Daily market review

United States

The global flight to quality rolled on Monday, with equities and risk assets facing heavy selling and US Treasuries rallying. The Dow industrials dropped 12.9 percent, the S&P 500 lost 12.0 percent, and the NASDAQ was off 12.3 percent.

Disruptions to business activity, widespread closures of stores and businesses, travel limits, and the ongoing perception that authorities in the US and elsewhere are not coping with the pandemic contributed to the ongoing selloff.

Among sectors, consumer staples and communications services held up best while financials, energy, and real estate suffered most. A renewed drop in oil prices on global recession fears added to the turmoil.

Among companies in focus, Wynn Resorts dropped 24 percent after saying its properties would close temporarily. Lululemon, the sportswear company, fell 21 after announcing store closures, and after it was downgraded by Deutsche Bank. Citigroup, down 20 percent, led banks sharply lower after suspending share buybacks. United Airlines dropped 14.8 percent after warning its business could plunge in the second quarter. On the positive side, Kroger, the grocer, gained 1.3 percent on heavy demand, and said it was hiring stockers. Clorox gained 4.3 percent on analyst upgrades as its cleaning products see high demand.

In US economic news, Empire State's manufacturing index fell to an 11-year low at minus 21.5 in a March report, however, where many details were less dramatically weak than the headline.

These data reflect observations at 4:00 PM US ET: Dated Brent spot crude oil fell US$4.21 to US$29.83, while gold fell US$25.30 to US$1,497.00. The US dollar fell sharply against major currencies. The US Treasury 30-year bond yield fell 21 basis points to 1.34 percent while the 10-year note yield dropped 26 basis points to 0.72 percent.


Fallout from the Covid-19 pandemic hit stocks hard Monday but major indexes ended above their worst levels. The Europe-wide STOXX 600 declined 4.9 percent, the German DAX fell 5.3 percent, the French CAC dropped 5.8 percent, and the UK FTSE-100 was off 4.0 percent.

Health officials across Europe reported the situation was deteriorating rapidly, with rising numbers of infections and deaths. Authorities announced an array of business closures and restrictions on gatherings and other activities intended to limit the spread, along with government relief efforts.

Among sectors, travel & leisure stocks fell the most as new travel restrictions went into place, and many airlines laid off workers and grounded their fleets. Air France was off 12 percent, and Lufthansa fell 11 percent. Banks were among the worst performers, with French banks SocGen down 17 percent and Natixis down 18 percent.
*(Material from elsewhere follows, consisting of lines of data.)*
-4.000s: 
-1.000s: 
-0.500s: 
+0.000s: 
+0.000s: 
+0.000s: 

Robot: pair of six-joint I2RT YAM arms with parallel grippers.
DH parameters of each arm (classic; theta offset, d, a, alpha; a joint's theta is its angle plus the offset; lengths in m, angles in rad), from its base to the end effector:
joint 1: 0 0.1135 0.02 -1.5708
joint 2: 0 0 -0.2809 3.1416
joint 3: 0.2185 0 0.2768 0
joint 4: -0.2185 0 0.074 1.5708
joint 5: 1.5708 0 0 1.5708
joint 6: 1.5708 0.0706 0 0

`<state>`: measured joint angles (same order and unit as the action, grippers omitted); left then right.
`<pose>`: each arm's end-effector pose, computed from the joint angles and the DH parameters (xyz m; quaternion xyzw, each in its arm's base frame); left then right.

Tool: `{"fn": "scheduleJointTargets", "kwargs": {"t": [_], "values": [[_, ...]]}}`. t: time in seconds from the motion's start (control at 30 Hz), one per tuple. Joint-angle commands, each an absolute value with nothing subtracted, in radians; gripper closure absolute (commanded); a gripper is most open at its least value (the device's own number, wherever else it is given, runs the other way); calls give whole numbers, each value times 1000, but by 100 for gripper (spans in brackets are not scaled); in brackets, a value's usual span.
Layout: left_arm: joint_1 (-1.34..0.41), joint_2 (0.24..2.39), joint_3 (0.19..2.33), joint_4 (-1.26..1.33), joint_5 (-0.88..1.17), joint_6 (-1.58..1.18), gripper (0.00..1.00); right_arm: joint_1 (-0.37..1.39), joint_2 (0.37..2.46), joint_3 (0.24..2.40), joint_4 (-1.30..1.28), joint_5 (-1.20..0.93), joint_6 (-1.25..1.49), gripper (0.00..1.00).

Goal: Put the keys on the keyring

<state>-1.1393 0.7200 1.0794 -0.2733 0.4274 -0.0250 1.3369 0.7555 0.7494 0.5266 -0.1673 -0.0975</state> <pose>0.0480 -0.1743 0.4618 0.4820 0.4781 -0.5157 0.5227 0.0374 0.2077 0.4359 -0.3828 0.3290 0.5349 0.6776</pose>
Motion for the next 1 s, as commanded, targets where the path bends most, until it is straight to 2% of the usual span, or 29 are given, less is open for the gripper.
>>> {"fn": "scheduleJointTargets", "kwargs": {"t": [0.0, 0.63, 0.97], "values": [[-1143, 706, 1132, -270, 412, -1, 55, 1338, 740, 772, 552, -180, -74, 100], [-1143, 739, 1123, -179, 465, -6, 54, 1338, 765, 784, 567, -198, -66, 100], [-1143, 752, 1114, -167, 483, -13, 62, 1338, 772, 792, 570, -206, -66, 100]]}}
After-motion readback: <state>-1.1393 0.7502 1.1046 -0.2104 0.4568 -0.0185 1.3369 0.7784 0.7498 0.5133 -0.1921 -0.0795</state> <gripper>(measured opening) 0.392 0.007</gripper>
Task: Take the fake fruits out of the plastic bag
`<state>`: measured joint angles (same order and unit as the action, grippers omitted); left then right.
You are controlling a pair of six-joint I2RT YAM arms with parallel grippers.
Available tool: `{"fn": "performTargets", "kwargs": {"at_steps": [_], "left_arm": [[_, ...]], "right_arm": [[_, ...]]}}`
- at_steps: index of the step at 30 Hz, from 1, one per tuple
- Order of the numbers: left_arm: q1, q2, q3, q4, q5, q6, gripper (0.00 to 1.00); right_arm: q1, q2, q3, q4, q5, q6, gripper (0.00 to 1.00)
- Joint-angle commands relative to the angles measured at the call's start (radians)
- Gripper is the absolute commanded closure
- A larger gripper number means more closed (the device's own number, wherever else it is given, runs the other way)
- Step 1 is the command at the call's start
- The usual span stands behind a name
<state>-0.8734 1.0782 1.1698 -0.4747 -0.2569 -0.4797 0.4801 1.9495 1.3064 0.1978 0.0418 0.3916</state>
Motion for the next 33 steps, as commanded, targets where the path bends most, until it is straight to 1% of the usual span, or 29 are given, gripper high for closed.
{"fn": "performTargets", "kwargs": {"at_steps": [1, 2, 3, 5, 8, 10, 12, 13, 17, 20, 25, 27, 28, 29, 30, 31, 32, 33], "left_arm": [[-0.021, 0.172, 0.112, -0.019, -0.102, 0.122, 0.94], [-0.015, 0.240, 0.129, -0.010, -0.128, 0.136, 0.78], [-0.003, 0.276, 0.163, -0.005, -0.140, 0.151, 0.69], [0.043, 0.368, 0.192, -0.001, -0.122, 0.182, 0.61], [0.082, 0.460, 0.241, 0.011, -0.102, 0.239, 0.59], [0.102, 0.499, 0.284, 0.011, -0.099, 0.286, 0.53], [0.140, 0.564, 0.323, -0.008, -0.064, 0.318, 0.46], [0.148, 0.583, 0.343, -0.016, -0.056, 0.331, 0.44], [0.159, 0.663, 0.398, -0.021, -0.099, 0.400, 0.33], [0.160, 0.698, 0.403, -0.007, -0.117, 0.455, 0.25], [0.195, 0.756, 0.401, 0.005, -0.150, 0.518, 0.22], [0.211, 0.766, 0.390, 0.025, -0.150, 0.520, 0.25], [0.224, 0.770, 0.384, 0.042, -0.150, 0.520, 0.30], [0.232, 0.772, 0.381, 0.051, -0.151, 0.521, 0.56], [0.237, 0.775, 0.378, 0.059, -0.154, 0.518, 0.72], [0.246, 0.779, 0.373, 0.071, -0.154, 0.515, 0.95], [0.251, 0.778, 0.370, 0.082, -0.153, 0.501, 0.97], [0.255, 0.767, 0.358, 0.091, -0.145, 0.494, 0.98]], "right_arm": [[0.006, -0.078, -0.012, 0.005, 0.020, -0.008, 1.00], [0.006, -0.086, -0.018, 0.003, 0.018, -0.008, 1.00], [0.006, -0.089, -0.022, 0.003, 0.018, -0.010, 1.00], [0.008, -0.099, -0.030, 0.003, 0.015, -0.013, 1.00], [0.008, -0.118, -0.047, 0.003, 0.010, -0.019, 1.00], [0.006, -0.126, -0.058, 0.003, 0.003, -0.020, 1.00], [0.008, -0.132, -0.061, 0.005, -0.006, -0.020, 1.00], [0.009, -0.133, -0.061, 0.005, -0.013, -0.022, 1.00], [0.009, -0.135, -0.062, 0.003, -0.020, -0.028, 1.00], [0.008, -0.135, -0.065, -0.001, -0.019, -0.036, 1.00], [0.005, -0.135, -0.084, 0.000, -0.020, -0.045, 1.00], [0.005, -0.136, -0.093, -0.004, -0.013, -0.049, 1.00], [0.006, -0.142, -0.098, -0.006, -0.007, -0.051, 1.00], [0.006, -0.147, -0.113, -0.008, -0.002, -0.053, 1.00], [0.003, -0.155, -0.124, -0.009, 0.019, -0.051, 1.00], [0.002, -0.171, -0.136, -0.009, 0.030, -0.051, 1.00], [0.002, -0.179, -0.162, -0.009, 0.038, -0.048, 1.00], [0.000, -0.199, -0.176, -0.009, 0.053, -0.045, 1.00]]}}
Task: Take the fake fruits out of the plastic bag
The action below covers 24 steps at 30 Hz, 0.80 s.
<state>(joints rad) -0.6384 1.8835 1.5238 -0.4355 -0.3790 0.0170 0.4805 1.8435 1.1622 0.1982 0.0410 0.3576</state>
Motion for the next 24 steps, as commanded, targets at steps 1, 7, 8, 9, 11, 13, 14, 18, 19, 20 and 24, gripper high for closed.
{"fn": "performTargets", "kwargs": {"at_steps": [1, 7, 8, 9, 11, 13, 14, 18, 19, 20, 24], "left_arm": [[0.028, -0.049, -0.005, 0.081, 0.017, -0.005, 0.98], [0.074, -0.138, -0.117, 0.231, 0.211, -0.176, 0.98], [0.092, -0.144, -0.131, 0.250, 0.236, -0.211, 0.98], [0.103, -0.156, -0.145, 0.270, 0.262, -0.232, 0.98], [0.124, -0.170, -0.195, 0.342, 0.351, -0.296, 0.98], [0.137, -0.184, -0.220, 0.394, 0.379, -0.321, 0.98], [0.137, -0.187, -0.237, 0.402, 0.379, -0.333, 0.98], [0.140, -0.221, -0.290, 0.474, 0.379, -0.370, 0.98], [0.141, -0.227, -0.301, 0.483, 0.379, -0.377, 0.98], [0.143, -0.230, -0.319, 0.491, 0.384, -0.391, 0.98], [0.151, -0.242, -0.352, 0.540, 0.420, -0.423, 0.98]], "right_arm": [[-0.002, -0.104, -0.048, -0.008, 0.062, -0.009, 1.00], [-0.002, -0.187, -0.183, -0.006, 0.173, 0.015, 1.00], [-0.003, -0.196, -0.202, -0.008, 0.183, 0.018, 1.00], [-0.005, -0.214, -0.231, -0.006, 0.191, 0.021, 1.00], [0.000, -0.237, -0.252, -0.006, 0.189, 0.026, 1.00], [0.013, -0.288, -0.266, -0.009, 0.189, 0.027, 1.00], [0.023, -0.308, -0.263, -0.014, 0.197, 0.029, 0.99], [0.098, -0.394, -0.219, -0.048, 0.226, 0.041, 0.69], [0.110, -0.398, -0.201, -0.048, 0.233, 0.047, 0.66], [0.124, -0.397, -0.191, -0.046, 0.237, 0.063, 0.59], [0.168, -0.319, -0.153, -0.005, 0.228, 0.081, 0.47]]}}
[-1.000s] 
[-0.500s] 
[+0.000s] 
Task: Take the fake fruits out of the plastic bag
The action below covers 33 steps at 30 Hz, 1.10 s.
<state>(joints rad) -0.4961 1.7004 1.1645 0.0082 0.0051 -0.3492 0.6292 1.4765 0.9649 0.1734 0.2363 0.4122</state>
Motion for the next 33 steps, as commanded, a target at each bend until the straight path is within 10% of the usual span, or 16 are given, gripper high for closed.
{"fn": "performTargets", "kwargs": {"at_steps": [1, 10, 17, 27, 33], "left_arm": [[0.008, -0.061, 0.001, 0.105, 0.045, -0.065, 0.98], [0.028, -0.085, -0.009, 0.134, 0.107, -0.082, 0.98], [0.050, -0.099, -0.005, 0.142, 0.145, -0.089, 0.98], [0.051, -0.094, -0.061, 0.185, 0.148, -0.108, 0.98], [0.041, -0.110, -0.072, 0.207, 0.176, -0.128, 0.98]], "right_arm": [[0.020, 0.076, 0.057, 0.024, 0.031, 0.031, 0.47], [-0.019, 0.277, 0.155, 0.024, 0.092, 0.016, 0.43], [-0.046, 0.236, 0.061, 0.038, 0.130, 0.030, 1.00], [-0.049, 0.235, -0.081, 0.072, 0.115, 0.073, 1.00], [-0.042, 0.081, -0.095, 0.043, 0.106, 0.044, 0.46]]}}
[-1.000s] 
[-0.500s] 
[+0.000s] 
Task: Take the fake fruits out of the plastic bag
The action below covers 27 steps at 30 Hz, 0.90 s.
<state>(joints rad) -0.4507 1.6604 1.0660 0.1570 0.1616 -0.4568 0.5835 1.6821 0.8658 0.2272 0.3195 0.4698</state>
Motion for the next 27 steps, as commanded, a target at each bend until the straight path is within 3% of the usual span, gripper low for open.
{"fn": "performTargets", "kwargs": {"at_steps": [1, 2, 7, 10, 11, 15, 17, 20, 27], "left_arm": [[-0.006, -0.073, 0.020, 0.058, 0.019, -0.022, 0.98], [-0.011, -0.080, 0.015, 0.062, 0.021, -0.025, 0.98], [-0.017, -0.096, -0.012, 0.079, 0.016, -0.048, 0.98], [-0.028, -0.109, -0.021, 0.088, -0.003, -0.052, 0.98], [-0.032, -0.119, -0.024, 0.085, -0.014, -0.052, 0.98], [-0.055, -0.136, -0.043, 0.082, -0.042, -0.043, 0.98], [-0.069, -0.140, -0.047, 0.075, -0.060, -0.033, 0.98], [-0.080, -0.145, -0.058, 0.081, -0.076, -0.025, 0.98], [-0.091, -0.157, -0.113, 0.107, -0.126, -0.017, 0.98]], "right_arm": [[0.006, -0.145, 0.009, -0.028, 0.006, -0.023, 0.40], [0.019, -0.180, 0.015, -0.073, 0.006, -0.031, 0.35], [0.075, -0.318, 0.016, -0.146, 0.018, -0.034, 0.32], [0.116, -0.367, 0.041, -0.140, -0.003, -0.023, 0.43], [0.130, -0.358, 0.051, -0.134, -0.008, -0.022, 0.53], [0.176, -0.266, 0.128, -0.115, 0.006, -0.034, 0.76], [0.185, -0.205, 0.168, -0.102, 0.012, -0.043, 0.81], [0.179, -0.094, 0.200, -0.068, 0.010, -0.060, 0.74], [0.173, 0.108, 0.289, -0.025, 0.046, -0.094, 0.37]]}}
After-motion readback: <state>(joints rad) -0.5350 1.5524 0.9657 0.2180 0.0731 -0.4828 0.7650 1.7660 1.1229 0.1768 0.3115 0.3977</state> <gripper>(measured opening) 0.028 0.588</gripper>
Among companies warning on virus disruptions to business, Swedish retailer Hennes & Mauritz fell 11 percent despite reporting in-line quarterly results, and Electrolux, the Swedish appliance giant, fell 10 percent.

Asia Pacific

Major Asian markets again fell sharply as trading resumed Monday. Despite Friday's bounce on Wall Street and a subsequent round of additional policy support from major global central banks, investor sentiment was again hit hard by alarm over the further spread of the global coronavirus and the escalating social and economic disruption. Chinese data published Monday also showed the extent to which domestic activity slumped in the first two months of the year.

Australia's All Ordinaries index was again the weakest performer in the region Monday, collapsing 9.5 percent on top of heavy losses already posted this month. Moves elsewhere were less severe but still substantial. Hong Kong's Hang Seng index fell 4.0 percent on the day, the Shanghai Composite index dropped 3.4 percent, and Japan's Nikkei and Topix indices closed down 2.5 percent and 2.0 percent respectively.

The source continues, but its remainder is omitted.